I have been quite annoyed by a Windows bug that causes a huge number of open-source command-line tools to choke on multi-byte characters at the Windows Command Prompt. The MSVCRT.DLL shipped with Windows Vista or later has been having big troubles with such characters. While Microsoft tools and compilers after Visual Studio 6.0 do not use this DLL anymore, the GNU tools on Windows, usually built by MinGW or Mingw-w64, are dependent on this DLL and suffer from this problem. One cannot even use ls to display a Chinese file name, when the system locale is set to Chinese.

The following simple code snippet demonstrates the problem:

1
2
3
4
5
6
7
8
9
10
11
12
13
14
15
16
17
18
19
20
21
22
23
24
25
26
27
28
29
30
31
32
33
34
35
36
37
38
39
40
41
42
43
44
45
46
47
48
49
50
51
52
#include <locale.h>
#include <stdio.h>
 
char msg[] = "\xd7\xd6\xb7\xfb Char";
wchar_t wmsg[] = L"字符 char";
 
void Test1()
{
    char* ptr = msg;
    printf("Test 1: ");
    while (*ptr) {
        putchar(*ptr++);
    }
    putchar('\n');
}
 
void Test2()
{
    printf("Test 2: ");
    puts(msg);
}
 
void Test3()
{
    wchar_t* ptr = wmsg;
    printf("Test 3: ");
    while (*ptr) {
        putwchar(*ptr++);
    }
    putwchar(L'\n');
}
 
int main()
{
    char buffer[32];
    puts("Default C locale");
    Test1();
    Test2();
    Test3();
    putchar('\n');
    puts("Chinese locale");
    setlocale(LC_CTYPE, "Chinese_China.936");
    Test1();
    Test2();
    Test3();
    putchar('\n');
    puts("English locale");
    setlocale(LC_CTYPE, "English_United States.1252");
    Test1();
    Test2();
    Test3();
}

When built with a modern version of Visual Studio, it gives the expected output (console code page is 936):

Default C locale
Test 1: 字符 Char
Test 2: 字符 Char
Test 3: char Chinese locale
Test 1: 字符 Char
Test 2: 字符 Char
Test 3: 字符 char English locale
Test 1: ×?·? Char
Test 2: ×?·? Char
Test 3: char

I.e. when the locale is the default ‘C’, the ‘ANSI’ version of character output routines can successfully output single-byte and multi-byte characters, while putwchar, the ‘Unicode’ version of putchar, fails at the multi-byte characters (reasonably, as the C locale does not understand how to translate Chinese characters).

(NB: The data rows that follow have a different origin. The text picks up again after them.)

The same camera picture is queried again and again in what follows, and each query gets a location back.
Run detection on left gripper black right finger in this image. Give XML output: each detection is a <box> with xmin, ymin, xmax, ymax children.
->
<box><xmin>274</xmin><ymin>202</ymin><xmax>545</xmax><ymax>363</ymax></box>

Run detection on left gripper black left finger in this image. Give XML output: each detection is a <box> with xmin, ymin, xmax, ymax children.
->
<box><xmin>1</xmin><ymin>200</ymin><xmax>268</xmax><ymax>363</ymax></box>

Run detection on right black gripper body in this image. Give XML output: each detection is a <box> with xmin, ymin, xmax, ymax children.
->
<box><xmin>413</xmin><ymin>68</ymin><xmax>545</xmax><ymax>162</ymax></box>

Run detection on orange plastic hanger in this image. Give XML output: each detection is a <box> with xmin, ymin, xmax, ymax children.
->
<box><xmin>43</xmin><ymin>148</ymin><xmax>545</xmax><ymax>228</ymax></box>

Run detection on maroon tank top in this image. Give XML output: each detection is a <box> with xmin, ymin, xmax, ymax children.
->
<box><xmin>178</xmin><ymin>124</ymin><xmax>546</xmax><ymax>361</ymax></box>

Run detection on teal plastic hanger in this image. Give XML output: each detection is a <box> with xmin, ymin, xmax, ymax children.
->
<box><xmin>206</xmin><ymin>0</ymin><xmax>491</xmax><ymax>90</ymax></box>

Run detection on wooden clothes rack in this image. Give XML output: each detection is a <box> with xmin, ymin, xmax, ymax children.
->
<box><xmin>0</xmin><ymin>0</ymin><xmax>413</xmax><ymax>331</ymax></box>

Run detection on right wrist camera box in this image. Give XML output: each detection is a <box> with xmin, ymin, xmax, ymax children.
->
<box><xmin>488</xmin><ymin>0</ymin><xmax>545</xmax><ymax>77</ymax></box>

When the locale is set correctly to code page 936 (Simplified Chinese), everything is correct. When the locale is set to code page 1252 (Latin), the corresponding characters at the same code points of the original Chinese characters (‘×Ö·û’ instead of ‘字符’) are shown with the ‘ANSI’ routines, though ‘Ö’ (\xd6) and ‘û’ (\xfb) are shown as ‘?’ because they do not exist in code page 936. The Chinese characters, of course, cannot be shown with putwchar in this locale, just like the C locale.

When built with GCC, the result is woeful:

Default C locale
Test 1: 字符 Char
Test 2: 字符 Char
Test 3: char Chinese locale
Test 1: Char
Test 2: 字符 Char
Test 3: char English locale
Test 1: ×?·? Char
Test 2: ×?·? Char
Test 3: char

Two things are worth noticing:

  • putchar stops working for Chinese when the locale is correctly set.
  • putwchar never works for Chinese.

Horrible and thoroughly broken! (Keep in mind that Microsoft is to blame here. You can compile the program with MSVC 6.0 using the /MD option, and the result will be the same—an executable that works in Windows XP but not in Windows Vista or later.)

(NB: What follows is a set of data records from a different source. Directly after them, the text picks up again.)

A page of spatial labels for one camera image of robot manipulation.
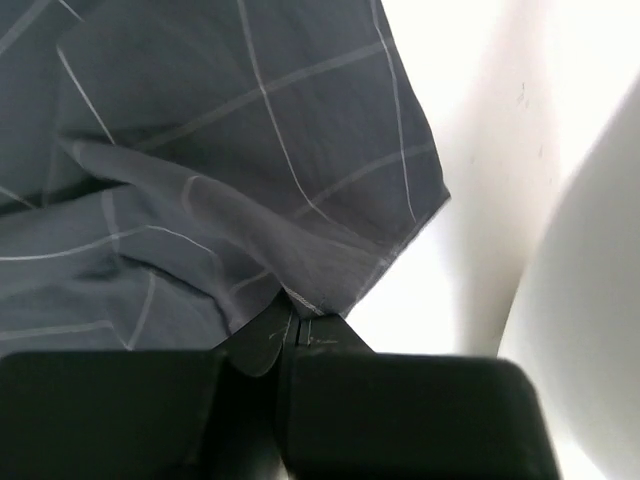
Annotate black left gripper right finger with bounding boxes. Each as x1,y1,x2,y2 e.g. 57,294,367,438
282,316,560,479

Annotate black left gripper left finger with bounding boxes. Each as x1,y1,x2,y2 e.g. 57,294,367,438
1,295,295,479

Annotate dark grey checked pillowcase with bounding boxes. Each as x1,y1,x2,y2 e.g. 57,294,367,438
1,1,449,354

I attacked this problem a few years ago, and tried some workarounds. The solution I came up with looked so fragile that I did not push it up to the MinGW library. It was a personal failure, as well as an indication that working around a buggy implementation without affecting the application code can be very difficult or just impossible.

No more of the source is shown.